BOND, RESTANO DUE BANCHE - A

distanza di quasi due mesi dalla raffica di annunci sull’emissione di una decina di miliardi di Tremonti bond da parte delle prime cinque banche italiane, al solo scopo di rafforzare la base patrimoniale a vantaggio del credito concesso alle piccole e medie imprese e alle famiglie che hanno contratto mutui, di queste speciali obbligazioni sottoscritte dal ministero dell’Economia non se ne vede traccia. Due finora le banche che hanno fatto seguire i fatti alle parole e hanno formalizzato la richiesta al Mef: Banco Popolare e Monte dei Paschi di Siena. Solo la prima però ha ottenuto l’ok del Mef per 1,45 miliardi richiesti lo scorso 26 marzo e se tutto andrà bene (decreto di copertura alla firma) saranno questi i primi Tremonti bond a vedere la luce, al massimo entro il 26 maggio.
Che l’Italia stia procedendo con il contagocce nel rafforzamento del capitale di vigilanza delle banche a carico dei contribuenti (si veda il Sole 24 Ore del 10 maggio sulla solidità del sistema) è un lusso di questi tempi. La lentezza dell’operazione, rispetto agli interventi- lampo realizzati nel resto dell’Europa e negli Usa, trova una prima spiegazione nel fatto che le banche italiane hanno sofferto poco o nulla per l’epidemia da titoli tossici e per la crisi di liquidità e non sono minate dallo scoppio di bolle speculative immobiliari. I tempi lunghi tuttavia dipendono anche dal metodo scelto dal Mef: invece di imporre dall’alto le ricapitalizzazioni con procedure standardizzate, come ha fatto la Francia, il Tesoro procede caso per caso, con operazioni intagliate su misura e a richiesta delle singole banche.
Questo spiega perché Intesa Sanpaolo, il cui comitato di gestione ha deciso lo scorso 20 marzo di avviare la procedura per l’emissione di 4 miliardi di questi speciali strumenti ibridi di patrimonializzazione, stia ancora riflettendo e negoziando i dettagli, soprattutto per quanto riguarda le modalità di allentamento del credito alle Pmi. La Banca popolare di Milano, contattata dal Sole 24 Ore, non ha voluto confermare né smentire la formalizzazione della sua richiesta per 500 milioni: i recenti cambiamenti al vertice hanno sicuramente rallentato un processo che però non dovrebbe comunque registrare deviazioni. Anche il caso del gruppo Unicredit fa storia a parte: avendo la possibilità di attingere al sostegno di denaro pubblico tanto in Italia quanto in Austria, sta valutando la convenienza delle due operazioni fino a 4 miliardi complessivi che dovrebbero aumentare il capitale di vigilanza Core Tier1 dal 6,5 al 7,2 per cento. In Austria, per esempio, questi speciali strumenti di capitale hanno una cedola pari al 9,3% per i primi cinque anni (più alta dell’8,5% dei primi quattro anni in Italia) per poi salire fino a un massimo di Euribor + 10%: nel caso in cui l’emissione venisse sottoscritta per almeno il 30% da investitori terzi, il costo iniziale scenderebbe all’8% (una facoltà simile è concessa anche dal Mef).

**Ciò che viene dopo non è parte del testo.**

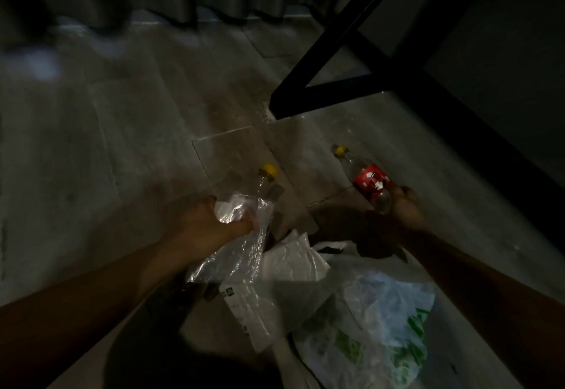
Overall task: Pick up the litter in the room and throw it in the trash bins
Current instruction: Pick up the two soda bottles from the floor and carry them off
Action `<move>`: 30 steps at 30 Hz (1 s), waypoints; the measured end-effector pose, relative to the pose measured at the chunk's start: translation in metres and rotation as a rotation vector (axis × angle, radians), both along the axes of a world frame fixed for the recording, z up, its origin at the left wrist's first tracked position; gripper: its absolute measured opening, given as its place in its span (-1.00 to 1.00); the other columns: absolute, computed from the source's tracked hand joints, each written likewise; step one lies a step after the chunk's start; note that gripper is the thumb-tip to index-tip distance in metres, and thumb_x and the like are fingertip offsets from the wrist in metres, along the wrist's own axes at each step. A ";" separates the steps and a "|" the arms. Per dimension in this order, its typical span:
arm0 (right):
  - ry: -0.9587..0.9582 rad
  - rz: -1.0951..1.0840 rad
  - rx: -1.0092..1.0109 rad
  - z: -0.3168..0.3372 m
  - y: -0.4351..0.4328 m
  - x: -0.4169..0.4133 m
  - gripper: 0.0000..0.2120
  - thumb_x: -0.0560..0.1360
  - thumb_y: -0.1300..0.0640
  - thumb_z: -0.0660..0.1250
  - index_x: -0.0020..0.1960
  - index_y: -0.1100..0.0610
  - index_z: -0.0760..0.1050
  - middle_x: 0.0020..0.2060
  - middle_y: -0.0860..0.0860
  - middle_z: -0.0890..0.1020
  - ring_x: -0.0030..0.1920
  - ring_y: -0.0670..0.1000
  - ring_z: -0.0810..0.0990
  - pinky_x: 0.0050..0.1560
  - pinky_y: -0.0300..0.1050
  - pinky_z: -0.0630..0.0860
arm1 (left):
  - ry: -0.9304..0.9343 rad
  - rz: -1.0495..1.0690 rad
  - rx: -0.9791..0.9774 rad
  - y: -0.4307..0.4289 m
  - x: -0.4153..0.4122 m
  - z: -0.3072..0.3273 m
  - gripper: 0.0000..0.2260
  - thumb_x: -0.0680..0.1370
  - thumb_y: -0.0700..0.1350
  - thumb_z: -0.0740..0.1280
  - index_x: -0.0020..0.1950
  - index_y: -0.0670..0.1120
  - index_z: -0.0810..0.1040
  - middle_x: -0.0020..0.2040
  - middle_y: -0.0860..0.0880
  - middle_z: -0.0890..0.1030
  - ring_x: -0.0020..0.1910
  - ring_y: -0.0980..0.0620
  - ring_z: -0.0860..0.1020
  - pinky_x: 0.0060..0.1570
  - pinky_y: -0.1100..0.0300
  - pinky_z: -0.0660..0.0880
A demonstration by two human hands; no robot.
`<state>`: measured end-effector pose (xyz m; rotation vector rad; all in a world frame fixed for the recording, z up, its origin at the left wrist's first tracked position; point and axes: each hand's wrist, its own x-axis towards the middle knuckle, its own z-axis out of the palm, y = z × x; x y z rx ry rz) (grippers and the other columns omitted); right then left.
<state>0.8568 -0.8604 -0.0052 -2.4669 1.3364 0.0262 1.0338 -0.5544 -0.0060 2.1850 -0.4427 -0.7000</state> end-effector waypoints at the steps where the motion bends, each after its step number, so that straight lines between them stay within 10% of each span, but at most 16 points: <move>1: 0.016 0.002 -0.001 -0.003 -0.007 0.003 -0.24 0.39 0.07 0.50 0.46 0.21 0.20 0.41 0.23 0.26 0.34 0.28 0.34 0.34 0.15 0.32 | 0.018 -0.008 -0.002 -0.002 0.000 -0.001 -0.58 0.22 0.30 0.51 -0.11 0.06 0.58 -0.23 0.14 0.63 -0.21 0.17 0.60 -0.31 0.29 0.43; 6: 0.024 0.000 0.023 -0.013 -0.036 0.024 -0.03 0.28 0.08 0.58 0.52 0.15 0.09 0.45 0.23 0.22 0.41 0.29 0.26 0.40 0.18 0.25 | 0.067 -0.025 -0.027 -0.011 0.003 0.000 -0.39 0.13 0.36 0.44 0.03 0.02 0.60 -0.07 0.06 0.67 -0.07 0.04 0.63 0.05 0.04 0.56; 19: -0.164 -0.048 0.140 -0.027 -0.015 0.035 -0.51 0.36 -0.07 0.49 0.18 0.04 0.38 -0.02 -0.02 0.49 0.04 0.12 0.52 -0.05 -0.08 0.37 | 0.055 -0.017 0.042 -0.016 0.004 -0.005 -0.42 0.16 0.37 0.45 0.02 0.03 0.59 -0.09 0.07 0.66 -0.14 0.10 0.61 -0.10 0.16 0.54; 30: -0.419 0.075 0.234 0.055 0.056 0.001 -0.37 0.31 -0.02 0.52 0.32 -0.01 0.36 -0.06 -0.18 0.49 -0.08 -0.17 0.52 -0.22 -0.24 0.45 | 0.028 -0.050 -0.005 0.004 0.004 0.010 -0.64 0.32 0.21 0.50 -0.06 0.00 0.60 -0.16 0.03 0.66 -0.19 0.09 0.61 -0.19 0.19 0.53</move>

Per le Pmi e le famiglie che sperano da marzo di trarre beneficio dai Tremonti bond, la sala di attesa resta affollata: servono tra i 45 e i 60 giorni a partire dall’autorizzazione formale di Mef e Banca d’Italia. Fors’anche per questo tutte le banche che hanno annunciato il ricorso a questi strumenti ibridi stanno ora anticipando agevolazioni per imprese e famiglie colpite più duramente dalla crisi. Le misure sono a macchia di leopardo. Ma un fatto è certo: solo chi andrà in cassa integrazione o perderà il posto di lavoro dopo l’emissione dei singoli Tremonti bond sarà certo, per un automatismo, di ottenere la sospensione della rata del mutuo residenziale per almeno 12 mesi.